- Born: 16 April 1996 (age 30)
- Origin: London, England
- Genres: Dance; electronic;
- Occupations: Artist, Producer
- Years active: 2016-present
- Label: Warner Records

= J Rick =

Jordan Cian Christie (born 16 April 1996), better known by his stage name J Rick, is a London-based musician and producer. He produced the breakthrough singles "Party Here", "Hands" and "Lightning", the last of which was also featured in the video game FIFA 19. Noisey described "Party Here" as "a defining track in the cross-genre melange that makes up forward-thinking, left-leaning modern UK rap."

J Rick as a touring DJ played at Field Day, All Points East, Eurosonic, Kentish Town Forum and more.

J Rick has since gone to release his own music and accompanying music videos. Each music video so far has been directed solely by Armin Druzanovic, with the only exception being the video for the single 'Gone', which was co-directed by Barney Clark. Rick's latest single 'Close' features Eritian-born singer Rimon, the first collaborator on a J Rick single. Like all of Rick's previous singles, the video for the single was uploaded to the Views TV YouTube channel. All of J Rick's singles have been released by Warner Records UK.

J Rick has received radio play from BBC 1Xtra, Worldwide FM, Benji B, Gilles Peterson and Toddla T. Rick also had a NTS Radio residency across 6 months in 2019.

Rick's uncle and one of his biggest inspirations is the late professional boxer Errol Christie, also known for his book How I Put The Black In The Union Jack. J Rick has tattooed Errol Christie's mantra "No retreat, no surrender" on his skin. Appeared in Dazed's 100 list in 2020.

J Rick collaborated with clothing brand Napapijri for the launch of their SS20 collection during London Fashion Week in 2020.

Rick has been featured in The Line of Best Fit and Clash Magazine publications as well as releasing mixes in collaboration with Dazed Magazine and Highsnobiety's mix series.

==No Retreat No Surrender==
On 27 September 2019, Rick released his debut mixtape No Retreat No Surrender in commemoration of his uncle Errol Christie.
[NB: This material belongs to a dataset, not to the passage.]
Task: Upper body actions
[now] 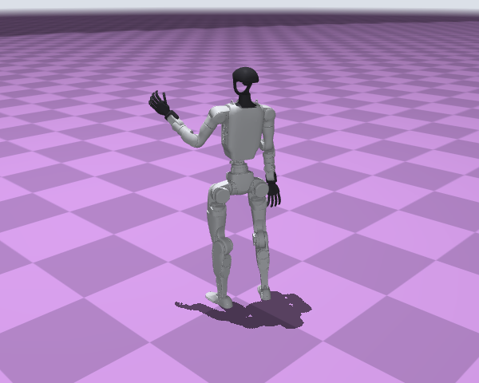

Rick said of the project that "This record means a lot to me; its my first solo project release and is commemoration of my uncle Errol Christie who died in June 2017. [...] It’s mad important for me to put out my own project cause I was working on this before I even started working with other people." The mixtape features Obongjayar on the song 'Surprise' and Rimon on the mixtape's third song 'Close'. It was described by Mixmag as having 'shades of grime, garage and hip hop and suggests Christie's trademark spacious productions could come to dominate UK rap for years to come'. The mixtape featured as number 1 in Jamz Supernova's EP Top 5.

== Singles & EPs ==

| Year | Title |
|---|---|
| 2019 | "Gone" |
| 2019 | "Short" |
| 2019 | "Here" |
| 2019 | "Close" |
| 2019 | "Denzel Curry - SPEEDBOAT (remix)" |
| 2019 | "Want" |

== Production discography ==

| Year | Title | Artist |
|---|---|---|
| 2021 | Mornin | Streetlights | Dawn Richard |
| 2020 | Charades | Fred Again..., Headie One |
| 2020 | Ruins | Teddy, J Rick |
| 2019 | SPEEDBOAT (remix) | Denzel Curry, SL, J Rick |
| 2019 | Walking Alone (SBTRKT Cover) | Octavian |
| 2018 | Hands | Octavian |
| 2019 | Endorphins | Octavian |
| 2017 | Party Here | Octavian |

J Rick has also featured on the production series Against The Clock.

== Remixes ==
J Rick collaborated with London rapper SL for a remix of Denzel Curry's track 'SPEEDBOAT'.